ZAP-70 expression and Soluble CD14 level in patients with Chronic Lymphocytic Leukemia

Document Type : Original Article

Authors

1 Department of Clinical Pathology, Faculty of medicine, Minia University, Egypt.

2 Clinical pathology department, Suez Univerisity

Abstract

Background: Chronic lymphocytic leukemia (CLL) is considered clonal neoplastic diseases defined by mature B or T lymphoid cells proliferation .Zeta chain associated protein kinase 70 (ZAP-70) expression is considered as a standard prognostic marker for selecting the appropriate management for CLL, moreover, Soluble form of cluster of differentiation 14 ( sCD14) act as an acute phase protein . Our aim was to evaluate ZAP-70 expression & sCD14 in patients with CLL and their correlation with hematological parameters, clinical staging and smudge cell number. Methods: This study was case control study carried upon sixty subjects; 30 of these subjects were recently diagnosed with CLL, and 30 were healthy individuals who served as controls matched age and sex, routine laboratory investigations (Complete blood count, CD5 and CD19, lactate dehydrogenase enzyme (LDH) , erythrocyte sedimentation rate, renal and liver function tests), bone marrow aspirate, percentage of expression of ZAP-70 and sCD14 level were assessed to all studied patients.
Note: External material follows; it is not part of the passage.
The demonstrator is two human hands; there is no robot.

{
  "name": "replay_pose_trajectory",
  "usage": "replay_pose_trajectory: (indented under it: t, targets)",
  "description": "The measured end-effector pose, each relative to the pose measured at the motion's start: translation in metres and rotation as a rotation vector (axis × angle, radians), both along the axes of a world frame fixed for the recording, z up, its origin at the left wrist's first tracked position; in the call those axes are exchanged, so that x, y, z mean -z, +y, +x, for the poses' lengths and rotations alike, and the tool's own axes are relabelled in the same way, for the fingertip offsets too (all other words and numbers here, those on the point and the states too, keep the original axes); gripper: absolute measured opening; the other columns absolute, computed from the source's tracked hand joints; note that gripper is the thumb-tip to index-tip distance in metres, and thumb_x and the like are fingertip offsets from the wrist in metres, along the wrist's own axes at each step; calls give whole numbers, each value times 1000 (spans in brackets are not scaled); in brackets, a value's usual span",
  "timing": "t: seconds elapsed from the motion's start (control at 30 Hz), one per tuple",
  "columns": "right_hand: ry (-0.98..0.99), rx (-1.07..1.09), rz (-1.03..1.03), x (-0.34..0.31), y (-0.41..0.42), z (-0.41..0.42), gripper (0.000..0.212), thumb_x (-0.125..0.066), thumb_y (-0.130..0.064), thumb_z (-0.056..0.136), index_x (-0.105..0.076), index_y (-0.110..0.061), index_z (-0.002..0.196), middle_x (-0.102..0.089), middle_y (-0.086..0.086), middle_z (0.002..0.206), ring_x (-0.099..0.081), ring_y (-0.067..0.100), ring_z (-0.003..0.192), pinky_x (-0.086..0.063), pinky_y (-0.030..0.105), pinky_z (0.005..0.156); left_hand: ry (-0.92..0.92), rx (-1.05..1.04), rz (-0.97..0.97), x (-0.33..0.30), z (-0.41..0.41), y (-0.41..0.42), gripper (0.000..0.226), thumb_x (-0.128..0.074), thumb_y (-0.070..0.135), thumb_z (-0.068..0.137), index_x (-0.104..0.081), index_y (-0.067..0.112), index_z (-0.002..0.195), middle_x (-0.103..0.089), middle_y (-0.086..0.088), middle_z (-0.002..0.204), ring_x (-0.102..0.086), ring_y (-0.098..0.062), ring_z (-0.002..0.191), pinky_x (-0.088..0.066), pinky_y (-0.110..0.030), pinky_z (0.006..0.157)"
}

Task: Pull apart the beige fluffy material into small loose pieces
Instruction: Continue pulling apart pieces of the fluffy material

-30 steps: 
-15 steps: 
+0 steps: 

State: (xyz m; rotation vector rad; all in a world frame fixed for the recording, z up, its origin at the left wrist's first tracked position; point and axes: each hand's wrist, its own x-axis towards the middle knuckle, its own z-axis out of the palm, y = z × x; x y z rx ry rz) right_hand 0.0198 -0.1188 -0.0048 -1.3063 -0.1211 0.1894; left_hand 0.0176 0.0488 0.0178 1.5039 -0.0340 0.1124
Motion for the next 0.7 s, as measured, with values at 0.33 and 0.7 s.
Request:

Results: Showed that compared to controls, CLL patients had higher ZAP-70 percentage and sCD14 level . ZAP-70 and sCD14 level have statistically significant positive correlation with Rai , Binet classification of CLL and LDH . sCD14 level was significant positive correlated with ZAP-70 percentage. Moreover, the number of smudge cells was also negatively correlated with ZAP-70 and sCD14.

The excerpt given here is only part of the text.